The easy thing to do right now is to stay quiet. The right thing to do is over-communicate. As long as your being empathetic, supportive and your message is right, you want to be doing everything you can to let your customers and prospects know you’re still here and going above and beyond to help them through this.
9. If we have media to show during a virtual session, do we show it on our screen or send a link?
It’s not uncommon for training sessions to have some form of video or visual prop involved. For online videos, it’s perfectly acceptable to share your screen and play the video full screen for your learners. Be aware however, this relies on a strong internet connection to host both the web course and buffer a video. An alternative is to send a link, however this is best utilised shortly before a break or when learners have time to watch it at a later date.

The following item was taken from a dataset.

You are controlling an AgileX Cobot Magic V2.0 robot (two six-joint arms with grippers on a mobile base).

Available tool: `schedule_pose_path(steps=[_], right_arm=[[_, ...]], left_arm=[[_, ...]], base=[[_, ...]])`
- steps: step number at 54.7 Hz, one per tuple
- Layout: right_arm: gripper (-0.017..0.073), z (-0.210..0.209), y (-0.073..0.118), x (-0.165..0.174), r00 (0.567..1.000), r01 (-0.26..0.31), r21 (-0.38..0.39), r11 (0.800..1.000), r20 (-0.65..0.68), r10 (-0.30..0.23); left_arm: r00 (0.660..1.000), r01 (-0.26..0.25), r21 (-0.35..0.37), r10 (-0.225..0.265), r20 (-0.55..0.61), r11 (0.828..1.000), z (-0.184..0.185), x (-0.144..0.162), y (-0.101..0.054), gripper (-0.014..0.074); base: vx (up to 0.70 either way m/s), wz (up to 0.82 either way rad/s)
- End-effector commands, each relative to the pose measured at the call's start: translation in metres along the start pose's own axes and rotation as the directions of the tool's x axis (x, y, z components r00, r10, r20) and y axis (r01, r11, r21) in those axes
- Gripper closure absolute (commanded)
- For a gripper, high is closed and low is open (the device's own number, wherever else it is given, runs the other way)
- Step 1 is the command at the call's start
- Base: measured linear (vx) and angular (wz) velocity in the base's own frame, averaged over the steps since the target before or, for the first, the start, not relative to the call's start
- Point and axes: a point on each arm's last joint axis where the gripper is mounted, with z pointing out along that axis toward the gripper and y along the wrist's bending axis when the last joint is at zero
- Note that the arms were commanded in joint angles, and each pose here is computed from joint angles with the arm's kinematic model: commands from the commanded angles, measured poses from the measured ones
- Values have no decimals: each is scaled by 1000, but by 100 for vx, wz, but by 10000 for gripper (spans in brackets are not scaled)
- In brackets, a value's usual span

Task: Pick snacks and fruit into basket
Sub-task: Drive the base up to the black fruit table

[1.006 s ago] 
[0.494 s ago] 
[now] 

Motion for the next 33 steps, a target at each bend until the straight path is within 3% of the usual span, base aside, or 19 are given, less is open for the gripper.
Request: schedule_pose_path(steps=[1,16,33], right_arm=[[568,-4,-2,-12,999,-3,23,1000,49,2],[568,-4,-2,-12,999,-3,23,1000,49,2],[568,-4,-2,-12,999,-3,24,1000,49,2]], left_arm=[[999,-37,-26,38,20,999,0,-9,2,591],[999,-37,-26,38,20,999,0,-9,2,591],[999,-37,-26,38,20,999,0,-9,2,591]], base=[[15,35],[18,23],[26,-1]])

For the less tech savvy, there’s no issue at all with creating a setup that allows you to use a flip-chart or marker board just like you would in the classroom, just make sure you write big and clear enough!
10. How do breakout sessions work?
Particularly within Zoom, but also available across other video conferencing tools, you can create what is known as ‘breakout sessions’.
These are effectively mini sub-rooms that allow your delegates to be split up into groups for discussions and activities. Within these, you can pre-determine which learners would go into which rooms, set time limits, and have the ability to drop in and join the discussion. This is great for:
- Brainstorming ideas
- Building rapport with other delegates
- Encouraging participation from all attendees
11. What experience do you have of roleplay in sessions?
Roleplay sessions used effectively, can transform the engagement and energy inside a virtual session. When combined with breakout rooms, this offers the perfect chance to implement what has been learnt and test understanding.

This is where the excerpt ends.